Posted at 11:17 AM, Apr 25, 2019
and last updated 2019-04-25 12:16:38-04

A previously undiscovered “sequel” to Anthony Burgess’ dystopian cult classic “A Clockwork Orange” has been found among the author’s archives.

In the unfinished “The Clockwork Condition,” the author responds to the moral panic caused by Stanley Kubrick’s film adaptation of his most-famous novel, which had come out just weeks before.

The non-fiction work, which also includes a series of philosophical thoughts on the human condition, runs to around 200 typewritten pages, and features several handwritten notes. It had been left for decades in his abandoned home in Bracciano, Italy, before being boxed up after his death in 1993 and sent to the International Anthony Burgess Foundation in Manchester, England alongside several other works and possessions.

“It’s not finished but there is quite a lot there,” Andrew Biswell, who works at the Foundation and helped make the discovery, told CNN. “If you put the book together, you can see what might have been.”

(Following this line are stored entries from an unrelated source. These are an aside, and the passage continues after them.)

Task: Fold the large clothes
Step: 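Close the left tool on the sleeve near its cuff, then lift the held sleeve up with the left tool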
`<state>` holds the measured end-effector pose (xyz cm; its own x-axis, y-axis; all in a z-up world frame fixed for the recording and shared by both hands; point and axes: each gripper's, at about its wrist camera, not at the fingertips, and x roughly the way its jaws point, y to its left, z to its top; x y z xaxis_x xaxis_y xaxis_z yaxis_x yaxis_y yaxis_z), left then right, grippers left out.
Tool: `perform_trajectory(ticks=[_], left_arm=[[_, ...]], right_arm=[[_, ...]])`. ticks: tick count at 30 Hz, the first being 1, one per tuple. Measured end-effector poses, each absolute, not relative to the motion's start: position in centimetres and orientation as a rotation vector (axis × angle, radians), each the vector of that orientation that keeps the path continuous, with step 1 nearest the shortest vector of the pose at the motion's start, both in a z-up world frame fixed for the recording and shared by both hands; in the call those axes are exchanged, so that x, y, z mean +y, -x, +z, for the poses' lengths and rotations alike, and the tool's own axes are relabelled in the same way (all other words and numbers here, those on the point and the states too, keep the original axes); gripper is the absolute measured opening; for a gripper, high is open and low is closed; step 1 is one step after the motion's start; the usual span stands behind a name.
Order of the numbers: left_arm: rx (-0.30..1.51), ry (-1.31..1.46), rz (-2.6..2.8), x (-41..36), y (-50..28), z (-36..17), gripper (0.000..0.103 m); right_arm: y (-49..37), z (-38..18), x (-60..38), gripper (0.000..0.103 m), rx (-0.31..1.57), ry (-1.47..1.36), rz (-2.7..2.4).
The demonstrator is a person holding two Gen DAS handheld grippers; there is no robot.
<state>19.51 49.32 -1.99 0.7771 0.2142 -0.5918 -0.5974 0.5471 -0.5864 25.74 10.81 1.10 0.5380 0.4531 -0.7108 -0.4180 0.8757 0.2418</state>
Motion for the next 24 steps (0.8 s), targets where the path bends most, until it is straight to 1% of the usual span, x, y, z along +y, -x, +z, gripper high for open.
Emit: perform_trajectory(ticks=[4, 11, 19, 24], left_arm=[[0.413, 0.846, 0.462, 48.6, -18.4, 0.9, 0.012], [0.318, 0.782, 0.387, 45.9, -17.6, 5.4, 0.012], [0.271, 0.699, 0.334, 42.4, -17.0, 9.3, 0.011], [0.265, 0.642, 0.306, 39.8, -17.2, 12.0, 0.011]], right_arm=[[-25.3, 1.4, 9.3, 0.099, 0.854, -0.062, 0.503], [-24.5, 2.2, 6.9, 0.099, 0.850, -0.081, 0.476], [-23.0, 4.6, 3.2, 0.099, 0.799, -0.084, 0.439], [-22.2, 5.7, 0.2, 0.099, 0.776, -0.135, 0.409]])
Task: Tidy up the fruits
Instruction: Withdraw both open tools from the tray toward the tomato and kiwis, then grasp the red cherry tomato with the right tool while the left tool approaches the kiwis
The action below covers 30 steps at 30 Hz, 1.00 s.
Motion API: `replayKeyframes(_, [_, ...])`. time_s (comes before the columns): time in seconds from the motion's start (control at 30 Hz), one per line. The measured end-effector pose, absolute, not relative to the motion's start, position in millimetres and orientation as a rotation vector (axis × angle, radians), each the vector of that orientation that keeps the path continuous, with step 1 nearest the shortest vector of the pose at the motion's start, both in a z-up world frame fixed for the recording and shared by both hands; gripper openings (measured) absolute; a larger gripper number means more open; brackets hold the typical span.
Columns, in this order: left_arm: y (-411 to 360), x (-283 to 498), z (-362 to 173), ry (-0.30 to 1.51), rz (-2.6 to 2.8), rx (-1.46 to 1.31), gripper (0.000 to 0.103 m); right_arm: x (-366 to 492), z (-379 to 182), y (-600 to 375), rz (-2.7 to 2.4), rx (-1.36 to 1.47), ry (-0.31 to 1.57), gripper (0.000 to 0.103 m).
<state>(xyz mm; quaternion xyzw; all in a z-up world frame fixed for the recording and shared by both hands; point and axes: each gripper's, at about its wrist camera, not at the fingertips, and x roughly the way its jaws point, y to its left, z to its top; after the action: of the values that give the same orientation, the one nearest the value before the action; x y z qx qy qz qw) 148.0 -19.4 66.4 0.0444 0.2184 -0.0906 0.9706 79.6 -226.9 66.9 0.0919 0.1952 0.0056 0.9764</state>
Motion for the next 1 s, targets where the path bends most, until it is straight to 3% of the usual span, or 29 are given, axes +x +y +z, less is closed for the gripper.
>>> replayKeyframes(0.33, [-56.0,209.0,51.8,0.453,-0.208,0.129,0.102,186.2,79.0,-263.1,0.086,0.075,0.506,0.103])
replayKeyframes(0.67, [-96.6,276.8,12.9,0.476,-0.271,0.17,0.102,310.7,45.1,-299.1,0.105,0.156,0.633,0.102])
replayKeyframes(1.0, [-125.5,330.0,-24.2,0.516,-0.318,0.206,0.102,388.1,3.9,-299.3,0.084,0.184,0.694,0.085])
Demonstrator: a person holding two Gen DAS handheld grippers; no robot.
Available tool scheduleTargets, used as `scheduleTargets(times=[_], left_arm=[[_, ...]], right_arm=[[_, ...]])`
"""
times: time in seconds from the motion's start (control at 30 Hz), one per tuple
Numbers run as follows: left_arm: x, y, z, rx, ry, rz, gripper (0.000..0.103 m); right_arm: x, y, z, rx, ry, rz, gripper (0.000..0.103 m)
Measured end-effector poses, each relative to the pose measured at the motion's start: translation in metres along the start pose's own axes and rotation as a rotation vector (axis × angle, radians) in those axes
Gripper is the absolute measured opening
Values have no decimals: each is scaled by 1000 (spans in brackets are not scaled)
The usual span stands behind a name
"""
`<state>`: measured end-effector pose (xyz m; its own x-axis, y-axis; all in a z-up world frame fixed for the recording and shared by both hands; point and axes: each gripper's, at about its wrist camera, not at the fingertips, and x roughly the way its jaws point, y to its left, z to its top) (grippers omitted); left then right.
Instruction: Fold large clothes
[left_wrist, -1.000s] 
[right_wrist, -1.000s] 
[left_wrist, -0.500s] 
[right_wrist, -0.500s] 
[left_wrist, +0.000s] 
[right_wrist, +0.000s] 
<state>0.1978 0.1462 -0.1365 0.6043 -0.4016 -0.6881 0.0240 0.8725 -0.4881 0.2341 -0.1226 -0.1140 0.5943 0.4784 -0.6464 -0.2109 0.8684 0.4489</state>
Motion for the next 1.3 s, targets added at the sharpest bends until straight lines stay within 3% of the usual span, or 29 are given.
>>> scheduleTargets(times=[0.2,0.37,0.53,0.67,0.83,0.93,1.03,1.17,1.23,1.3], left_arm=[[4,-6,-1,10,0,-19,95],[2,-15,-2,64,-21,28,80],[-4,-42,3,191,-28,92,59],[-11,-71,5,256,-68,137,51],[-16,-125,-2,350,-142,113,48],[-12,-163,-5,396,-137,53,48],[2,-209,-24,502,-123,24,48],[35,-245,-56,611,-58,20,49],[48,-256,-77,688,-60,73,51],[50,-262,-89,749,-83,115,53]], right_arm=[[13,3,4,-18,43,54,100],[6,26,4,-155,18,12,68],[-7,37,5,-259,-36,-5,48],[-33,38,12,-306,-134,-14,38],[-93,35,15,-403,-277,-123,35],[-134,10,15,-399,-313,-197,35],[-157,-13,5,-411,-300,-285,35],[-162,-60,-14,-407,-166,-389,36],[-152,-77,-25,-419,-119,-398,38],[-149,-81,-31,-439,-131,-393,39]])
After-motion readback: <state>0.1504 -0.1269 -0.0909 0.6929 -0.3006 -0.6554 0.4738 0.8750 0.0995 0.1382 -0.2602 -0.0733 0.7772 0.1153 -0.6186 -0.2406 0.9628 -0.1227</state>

“It’s given us more detail about a whole range of thoughts and feelings he had about culture, in the immediate aftermath of the film having come out,” Biswell added.

A previously undiscovered “sequel” to Anthony Burgess’ dystopian cult classic “A Clockwork Orange” has been found among the author’s archives.

Kubrick’s 1971 adaptation ultimately received critical and commercial acclaim and boosted the popularity of Burgess’ book, but caused massive controversy on its release for its violent and sexual content.

The author was forced to confront suggestions that he glorified and encouraged violent acts through his work, which describes the horrific spree of “ultra-violence” by a gang of delinquent criminals in a futuristic Britain.

“Burgess felt very strongly that he was in the firing line,” Biswell says, describing the themes of the newly discovered manuscript. “He’s very concerned by the accusation that this film has provoked people to do evil things.”

In one section of the manuscript, Burgess writes that young people at the time had learned “a style of violence,” but not violence itself — which he felt was inherent in some people.

In another section, Burgess muses on the impact of television and the mass media on people in the 1970s. He writes of “man trapped in the world of machines, unable to grow as a human being and become himself.” He diagnoses the titular “Clockwork Condition” as the state of “feeling alienated, partly because of the mass media,” Biswell says.

“In that sense it’s a commentary about what’s happening to him, and his own life had been turned upside down by the success of the film,” he adds.

The text of “The Clockwork Condition” was meant to be supplemented by a series of around 80 photographs on the subject of freedom and the individual. The work was structured in the same way as one of his favorite poems, Dante’s “Inferno,” and was publicly mentioned by Burgess just once.

Burgess wrote a series of novels and comic works throughout his life, but none resonated with audiences like “A Clockwork Orange.” It was chosen by Time magazine as one of the 100 best English-language books written between 1923 and 2005, while Kubrick’s film was nominated for the Best Picture Oscar.

Kubrick’s work is set to be honored in an exhibition at London’s Design Museum opening April 26, 2019.